_EXCERPTED RECORDS_:
══════════
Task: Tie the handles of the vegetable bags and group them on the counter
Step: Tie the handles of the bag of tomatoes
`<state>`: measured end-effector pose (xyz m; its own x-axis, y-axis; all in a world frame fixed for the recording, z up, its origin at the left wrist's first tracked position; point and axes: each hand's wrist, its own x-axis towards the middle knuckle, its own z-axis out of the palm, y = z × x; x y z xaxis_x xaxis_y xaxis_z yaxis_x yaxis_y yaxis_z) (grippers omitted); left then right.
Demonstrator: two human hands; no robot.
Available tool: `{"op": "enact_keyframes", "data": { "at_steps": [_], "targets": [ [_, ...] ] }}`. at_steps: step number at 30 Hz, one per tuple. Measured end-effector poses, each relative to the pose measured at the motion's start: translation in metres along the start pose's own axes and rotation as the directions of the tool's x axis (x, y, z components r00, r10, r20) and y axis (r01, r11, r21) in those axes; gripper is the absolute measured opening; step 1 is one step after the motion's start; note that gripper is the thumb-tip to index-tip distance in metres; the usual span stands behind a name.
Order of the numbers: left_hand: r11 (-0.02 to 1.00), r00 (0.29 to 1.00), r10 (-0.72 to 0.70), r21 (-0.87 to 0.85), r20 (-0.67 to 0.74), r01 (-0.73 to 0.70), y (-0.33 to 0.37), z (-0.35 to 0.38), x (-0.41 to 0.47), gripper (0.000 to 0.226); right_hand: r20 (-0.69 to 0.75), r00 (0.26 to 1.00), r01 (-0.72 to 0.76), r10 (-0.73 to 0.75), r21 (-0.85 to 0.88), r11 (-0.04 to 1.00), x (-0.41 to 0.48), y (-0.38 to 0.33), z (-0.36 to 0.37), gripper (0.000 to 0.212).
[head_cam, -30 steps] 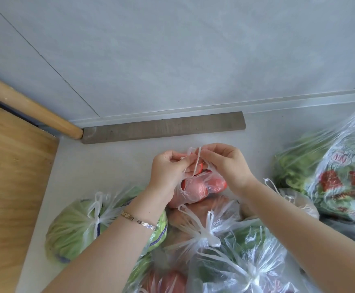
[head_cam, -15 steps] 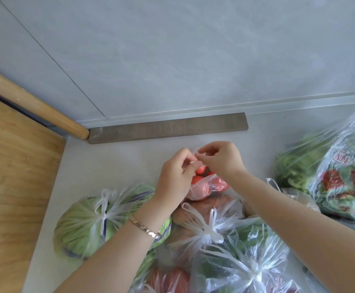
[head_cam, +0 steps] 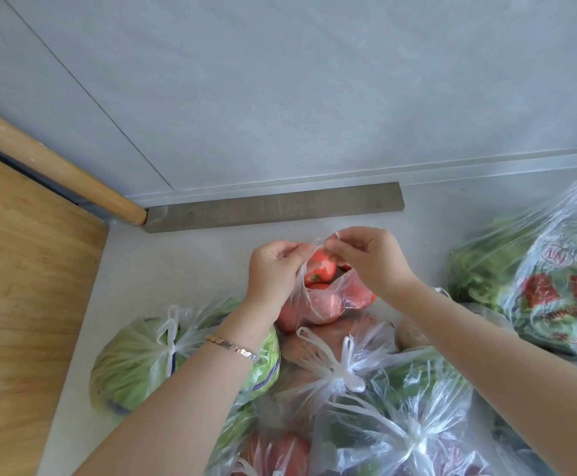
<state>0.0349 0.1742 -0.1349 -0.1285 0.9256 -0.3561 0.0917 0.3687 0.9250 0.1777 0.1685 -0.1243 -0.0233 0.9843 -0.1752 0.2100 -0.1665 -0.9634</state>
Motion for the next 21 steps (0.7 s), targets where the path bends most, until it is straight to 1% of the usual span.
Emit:
{"op": "enact_keyframes", "data": {
  "at_steps": [2, 3, 4, 5, 6, 7, 8, 10, 12, 13, 15, 17, 18, 19, 20, 21],
  "targets": [
    [0.997, 0.996, 0.042, 0.073, -0.074, -0.036, 0.0, -0.005, 0.008, 0.013, -0.053, 0.999, -0.005, -0.001, -0.102, 0.995, 0.001, -0.003, 0.0, 0.019],
    [0.988, 0.991, 0.081, 0.141, -0.108, -0.066, 0.0, -0.01, 0.013, 0.014, -0.081, 0.997, -0.016, 0.007, -0.118, 0.993, 0.001, -0.003, -0.001, 0.024],
    [0.961, 0.983, 0.137, 0.257, -0.119, -0.102, 0.0, -0.014, 0.016, 0.013, -0.111, 0.994, -0.038, 0.026, -0.107, 0.994, 0.0, -0.001, -0.003, 0.028],
    [0.902, 0.976, 0.185, 0.413, -0.112, -0.124, -0.002, -0.02, 0.019, 0.014, -0.133, 0.989, -0.072, 0.06, -0.081, 0.994, -0.002, 0.003, -0.005, 0.03],
    [0.818, 0.972, 0.214, 0.561, -0.099, -0.123, -0.004, -0.026, 0.022, 0.015, -0.148, 0.983, -0.116, 0.106, -0.062, 0.991, -0.003, 0.01, -0.009, 0.031],
    [0.736, 0.974, 0.203, 0.671, -0.102, -0.083, -0.006, -0.033, 0.025, 0.015, -0.161, 0.975, -0.163, 0.15, -0.065, 0.985, -0.006, 0.018, -0.014, 0.033],
    [0.667, 0.98, 0.159, 0.745, -0.116, -0.02, -0.007, -0.039, 0.029, 0.015, -0.176, 0.965, -0.214, 0.195, -0.096, 0.972, -0.008, 0.028, -0.018, 0.036],
    [0.52, 0.989, 0.051, 0.849, -0.135, 0.089, -0.01, -0.048, 0.036, 0.015, -0.212, 0.935, -0.322, 0.283, -0.181, 0.929, -0.013, 0.051, -0.027, 0.04],
    [0.386, 0.994, -0.018, 0.917, -0.106, 0.105, -0.016, -0.05, 0.043, 0.018, -0.256, 0.898, -0.416, 0.358, -0.227, 0.88, -0.017, 0.066, -0.032, 0.04],
    [0.348, 0.995, -0.034, 0.933, -0.089, 0.096, -0.02, -0.048, 0.045, 0.02, -0.272, 0.879, -0.455, 0.392, -0.226, 0.861, -0.018, 0.07, -0.034, 0.039],
    [0.307, 0.995, -0.053, 0.946, -0.088, 0.1, -0.022, -0.045, 0.046, 0.021, -0.279, 0.847, -0.507, 0.452, -0.17, 0.845, -0.018, 0.074, -0.035, 0.039],
    [0.316, 0.992, -0.048, 0.94, -0.118, 0.127, -0.023, -0.042, 0.047, 0.021, -0.281, 0.825, -0.53, 0.491, -0.081, 0.844, -0.014, 0.074, -0.035, 0.039],
    [0.358, 0.991, -0.018, 0.925, -0.131, 0.129, -0.022, -0.039, 0.047, 0.021, -0.295, 0.815, -0.527, 0.498, -0.02, 0.85, -0.011, 0.071, -0.035, 0.036],
    [0.44, 0.99, 0.019, 0.891, -0.137, 0.115, -0.02, -0.037, 0.047, 0.02, -0.291, 0.815, -0.503, 0.501, 0.074, 0.861, -0.009, 0.065, -0.035, 0.031],
    [0.569, 0.989, 0.05, 0.818, -0.136, 0.083, -0.018, -0.034, 0.046, 0.017, -0.258, 0.831, -0.454, 0.493, 0.198, 0.869, -0.007, 0.057, -0.034, 0.025],
    [0.738, 0.99, 0.054, 0.673, -0.128, 0.047, -0.016, -0.03, 0.044, 0.015, -0.208, 0.861, -0.386, 0.464, 0.327, 0.863, -0.005, 0.048, -0.032, 0.022]
  ]
}}
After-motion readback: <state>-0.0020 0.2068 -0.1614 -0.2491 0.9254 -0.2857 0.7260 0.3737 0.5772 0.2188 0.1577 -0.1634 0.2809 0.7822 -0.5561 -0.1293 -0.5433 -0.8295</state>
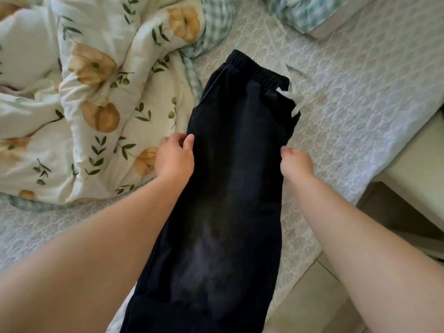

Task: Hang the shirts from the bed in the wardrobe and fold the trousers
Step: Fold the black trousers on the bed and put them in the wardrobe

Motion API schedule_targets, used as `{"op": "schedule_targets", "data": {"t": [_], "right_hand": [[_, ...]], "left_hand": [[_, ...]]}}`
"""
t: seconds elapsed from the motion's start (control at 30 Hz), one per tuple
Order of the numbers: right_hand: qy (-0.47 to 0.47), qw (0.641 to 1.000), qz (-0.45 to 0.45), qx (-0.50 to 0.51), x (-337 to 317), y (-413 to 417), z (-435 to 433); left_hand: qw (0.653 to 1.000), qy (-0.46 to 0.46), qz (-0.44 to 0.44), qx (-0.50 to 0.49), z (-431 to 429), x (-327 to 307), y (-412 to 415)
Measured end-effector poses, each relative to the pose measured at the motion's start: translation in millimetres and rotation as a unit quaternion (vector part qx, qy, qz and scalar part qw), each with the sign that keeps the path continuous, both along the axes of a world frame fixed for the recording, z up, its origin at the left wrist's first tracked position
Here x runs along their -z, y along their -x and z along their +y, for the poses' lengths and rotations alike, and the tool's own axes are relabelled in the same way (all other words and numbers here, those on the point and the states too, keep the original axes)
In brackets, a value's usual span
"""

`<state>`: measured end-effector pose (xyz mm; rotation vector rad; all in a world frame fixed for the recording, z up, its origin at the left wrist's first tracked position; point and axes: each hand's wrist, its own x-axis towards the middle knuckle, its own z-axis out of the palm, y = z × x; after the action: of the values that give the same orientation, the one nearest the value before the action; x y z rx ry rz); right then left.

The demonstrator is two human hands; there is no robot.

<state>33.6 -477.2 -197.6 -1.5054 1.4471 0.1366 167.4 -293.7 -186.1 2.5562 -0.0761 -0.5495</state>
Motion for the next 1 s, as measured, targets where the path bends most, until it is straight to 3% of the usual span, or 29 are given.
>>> {"op": "schedule_targets", "data": {"t": [0.13,0.27,0.43,0.5,0.67,0.77,0.9,1.0], "right_hand": [[0.000,0.996,0.013,0.084,5,-24,-28],[-0.024,0.997,0.022,0.068,5,-43,-45],[0.163,0.984,-0.063,0.041,-7,-44,-81],[0.183,0.979,-0.078,0.043,-8,-44,-96],[0.097,0.995,-0.024,-0.012,9,-30,-102],[0.117,0.992,-0.016,-0.052,11,-25,-104],[0.138,0.985,-0.026,-0.100,4,-31,-109],[0.211,0.961,-0.038,-0.173,-7,-37,-113]], "left_hand": [[0.998,-0.003,0.063,-0.018,-27,1,-22],[0.992,0.038,0.120,-0.023,-35,1,-38],[0.998,0.034,0.049,-0.025,-35,-3,-39],[0.999,0.014,0.030,-0.020,-35,-1,-38],[0.999,0.034,0.042,0.009,-51,-1,-43],[0.997,0.011,0.032,0.064,-74,-4,-51],[0.997,0.038,0.050,0.043,-107,-17,-59],[0.986,0.046,0.081,0.138,-128,-25,-36]]}}
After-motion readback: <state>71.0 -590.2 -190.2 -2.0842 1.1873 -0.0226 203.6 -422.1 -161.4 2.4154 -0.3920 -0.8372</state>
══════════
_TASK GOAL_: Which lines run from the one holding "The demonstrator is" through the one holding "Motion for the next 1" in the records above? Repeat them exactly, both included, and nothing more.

_RESULT BELOW_:
The demonstrator is two human hands; there is no robot.

<state>33.6 -477.2 -197.6 -1.5054 1.4471 0.1366 167.4 -293.7 -186.1 2.5562 -0.0761 -0.5495</state>
Motion for the next 1 s, as measured, targets where the path bends most, until it is straight to 3% of the usual span, or 29 are given.

The required output has been given in full.